Most people find it easier to learn Focusing through individual instruction than through simply reading about it. The actual process of Focusing, experienced from the inside, is fluid and open, allowing great room for individual differences and ways of working. Yet to introduce the concepts and flavor of the technique, some structure can be useful for those who have not found a certified trainer. Although these steps may provide a window into Focusing, it is important to remember that they are not the only six steps. Focusing has no rigid, fixed agenda for the inner world; many Focusing sessions bear little resemblance to the mechanical process that we define here. Still, every Focusing trainer is deeply familiar with the six steps listed below, and uses them as needed throughout a Focusing session. And many people have had success getting in touch with the heart of the process just by following these simple instructions.

Think of this as only the basics. As you progress and learn more about Focusing, you will add to these basic instructions, clarify them, approach them from other angles. Eventually—perhaps not the first time you go through it—you will have the experience of something shifting inside. If you want to try them out, do so easily, gently. If you find difficulty in one step or another, don’t push too hard, just move on to the next one. You can always come back.

Clearing a Space
Be silent, just to yourself. Take a moment just to relax. Now, pay attention inwardly, in your body, perhaps in your stomach or chest. See what comes there when you ask, “How is my life going? What is the main thing for me right now?” Sense within your body, and let the answers come slowly from this sensing. When some concern comes, do not go inside it. Stand back, say “Yes, that’s there.

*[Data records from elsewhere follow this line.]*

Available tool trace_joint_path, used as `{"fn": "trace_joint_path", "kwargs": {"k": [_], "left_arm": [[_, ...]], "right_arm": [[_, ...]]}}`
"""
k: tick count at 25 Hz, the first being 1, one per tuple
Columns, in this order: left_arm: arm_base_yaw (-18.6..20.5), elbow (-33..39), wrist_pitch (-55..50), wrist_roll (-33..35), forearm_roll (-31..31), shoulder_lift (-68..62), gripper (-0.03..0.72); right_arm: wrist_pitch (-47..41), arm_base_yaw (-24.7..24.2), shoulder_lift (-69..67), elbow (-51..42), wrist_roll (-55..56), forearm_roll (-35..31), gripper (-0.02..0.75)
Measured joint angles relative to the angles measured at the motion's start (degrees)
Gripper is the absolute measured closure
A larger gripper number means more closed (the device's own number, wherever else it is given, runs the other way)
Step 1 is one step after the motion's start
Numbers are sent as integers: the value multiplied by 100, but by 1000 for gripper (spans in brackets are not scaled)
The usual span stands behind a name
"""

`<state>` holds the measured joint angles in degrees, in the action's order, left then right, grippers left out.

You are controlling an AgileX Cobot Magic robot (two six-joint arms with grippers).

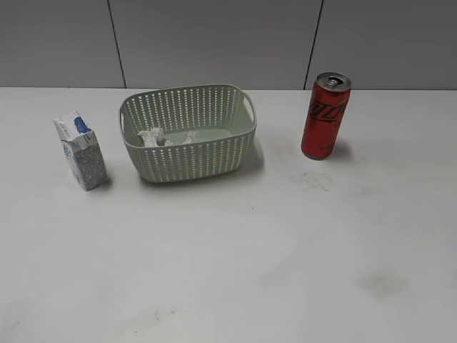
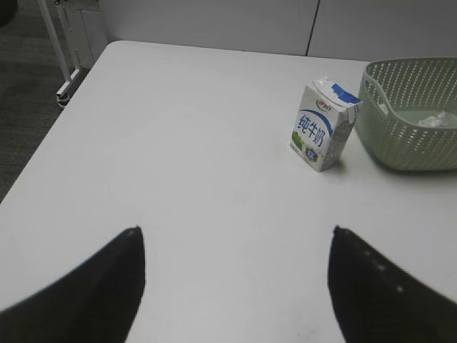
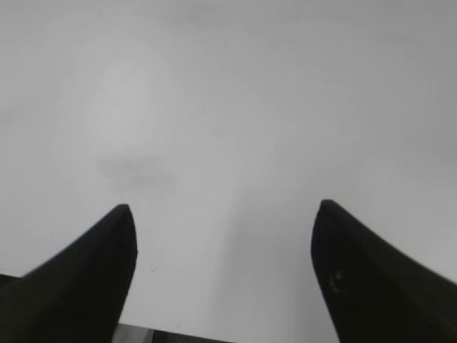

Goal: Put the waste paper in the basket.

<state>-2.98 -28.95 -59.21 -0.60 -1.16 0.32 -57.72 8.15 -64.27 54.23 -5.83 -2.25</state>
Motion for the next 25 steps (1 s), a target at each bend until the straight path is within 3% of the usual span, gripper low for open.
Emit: {"fn": "trace_joint_path", "kwargs": {"k": [6,11,25], "left_arm": [[0,0,0,3,0,0,97],[0,0,0,7,0,0,97],[0,0,0,8,0,0,97]], "right_arm": [[444,0,1720,-1866,72,0,164],[490,0,3201,-2780,83,0,164],[394,0,6368,-2998,102,-51,164]]}}
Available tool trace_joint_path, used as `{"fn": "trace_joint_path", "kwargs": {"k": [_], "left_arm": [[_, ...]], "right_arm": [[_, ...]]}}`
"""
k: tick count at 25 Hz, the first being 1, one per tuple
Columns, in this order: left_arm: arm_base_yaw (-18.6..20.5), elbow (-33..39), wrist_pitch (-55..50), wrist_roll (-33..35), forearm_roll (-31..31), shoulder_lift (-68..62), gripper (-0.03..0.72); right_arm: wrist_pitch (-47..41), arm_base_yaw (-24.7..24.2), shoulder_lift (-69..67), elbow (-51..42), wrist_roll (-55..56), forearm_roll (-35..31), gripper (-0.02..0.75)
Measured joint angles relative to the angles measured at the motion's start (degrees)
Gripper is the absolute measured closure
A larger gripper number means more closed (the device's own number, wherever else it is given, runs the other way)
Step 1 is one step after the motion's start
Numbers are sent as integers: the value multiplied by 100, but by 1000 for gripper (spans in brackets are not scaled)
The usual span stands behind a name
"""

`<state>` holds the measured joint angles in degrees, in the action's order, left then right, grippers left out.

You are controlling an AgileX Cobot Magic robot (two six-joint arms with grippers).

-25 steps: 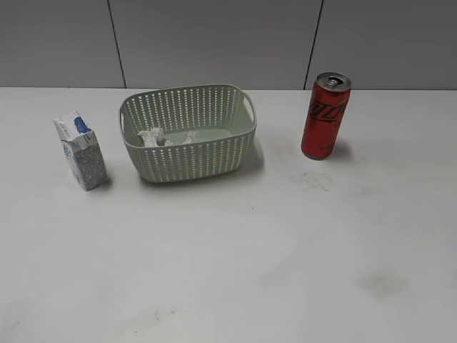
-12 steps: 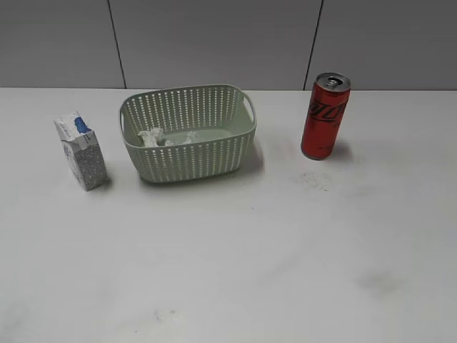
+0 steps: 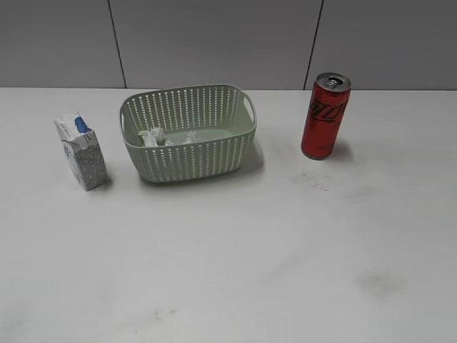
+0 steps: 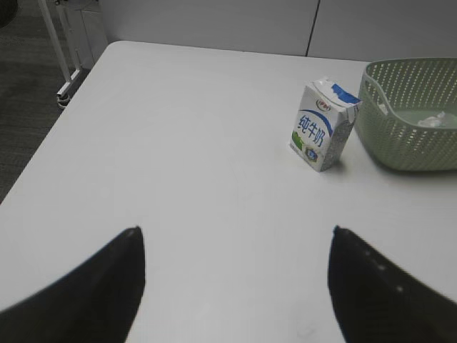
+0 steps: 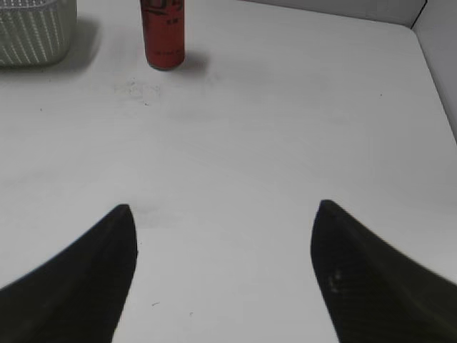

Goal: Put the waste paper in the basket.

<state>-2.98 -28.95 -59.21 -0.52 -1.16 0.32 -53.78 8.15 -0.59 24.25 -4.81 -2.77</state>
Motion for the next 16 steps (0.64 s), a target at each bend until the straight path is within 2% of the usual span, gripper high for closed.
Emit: {"fn": "trace_joint_path", "kwargs": {"k": [16], "left_arm": [[0,0,5,1,-5,0,97]], "right_arm": [[-5,0,84,0,5,-66,164]]}}
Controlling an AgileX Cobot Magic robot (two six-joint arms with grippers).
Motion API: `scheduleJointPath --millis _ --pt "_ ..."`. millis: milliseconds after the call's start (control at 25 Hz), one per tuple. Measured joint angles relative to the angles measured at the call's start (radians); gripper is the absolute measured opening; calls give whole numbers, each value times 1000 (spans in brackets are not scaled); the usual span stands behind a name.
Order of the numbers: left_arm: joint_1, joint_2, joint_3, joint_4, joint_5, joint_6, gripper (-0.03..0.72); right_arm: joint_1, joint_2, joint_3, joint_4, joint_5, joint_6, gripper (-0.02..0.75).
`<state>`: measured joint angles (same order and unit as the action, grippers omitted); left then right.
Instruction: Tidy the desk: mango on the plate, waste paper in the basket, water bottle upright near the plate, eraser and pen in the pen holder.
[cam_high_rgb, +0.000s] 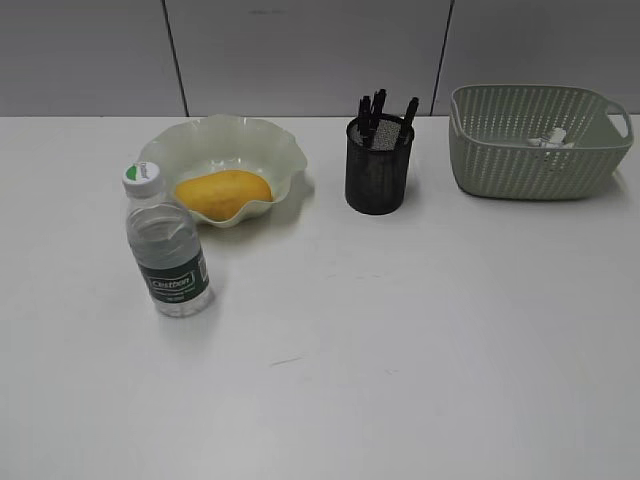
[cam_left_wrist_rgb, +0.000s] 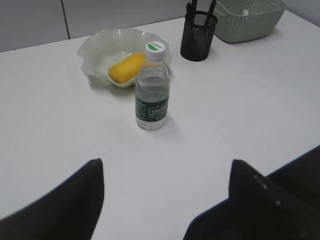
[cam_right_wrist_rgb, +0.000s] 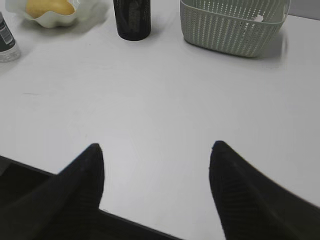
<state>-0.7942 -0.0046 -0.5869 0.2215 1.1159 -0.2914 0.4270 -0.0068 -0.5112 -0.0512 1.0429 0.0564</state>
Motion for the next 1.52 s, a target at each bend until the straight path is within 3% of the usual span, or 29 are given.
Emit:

I can feel that, there.” Let there be a little space between you and that. Then ask what else you feel. Wait again, and sense. Usually there are several things to note even at this early point.

Felt Sense
Select one personal problem to focus on from the things that come up. Do not go inside it. Stand back from it. Of course, there are many parts to that one thing you are thinking about—too many to think of each one alone. But you can feel all of these things together. Pay attention there, where you usually feel things, and in there you can get a sense of what all of the problem feels like. Let yourself feel all of that, even though it will be an unclear sense.

Handle
What is the quality of this unclear felt sense? Let a word, a phrase, or an image come up from the felt sense itself. It might be a quality word like tight, sticky, scary, stuck, heavy, jumpy, or a phrase, or an image. Stay with the quality of the felt sense until something fits it just right.

Resonating
Go back and forth between the felt sense and the word (or phrase, or image). Check how they resonate with each other. See if there is a little bodily signal that lets you know there is a fit. To do it, you have to bring your attention back to the felt sense there as well as the word that arose. Allow the felt sense to change, if it does, along with the word or picture, until they feel just right in capturing the quality of the felt sense.

Asking
Ask yourself: what is it about this whole problem that makes this quality (which you have just named or pictured)? Make sure the quality is sensed again, freshly, vividly (not just remembered from before). When it is there again, tap it, touch it, be with it, asking, “What makes the whole problem so ___________?” Or ask, “What is in this sense?”

If you get a quick answer without a shift in the felt sense, just let that kind of answer go by. Return your attention to your body and find the felt sense again, freshly. Then ask it again. Stay with the felt sense until something comes together with a shift, a slight “give” or release.

Receiving
Receive in a friendly way whatever comes with the sense of a shift. Stay with it a while, even if it is only a slight release. Whatever comes, this is only one shift; there will be others. You will probably continue after a little while, but stay here for a few moments.

If during the course of following these instructions you have spent a little time sensing and touching an unclear holistic body sense of this problem, then you have focused. It doesn’t matter whether you have experienced a body shift, or an actual physical sense of some change, or not. It comes on its own. We don’t control that.

Adapted from “The Focusing Manual,” chapter 4 of Focusing by Eugene T. Gendlin, © 1982. Published with permission of the Focusing Institute.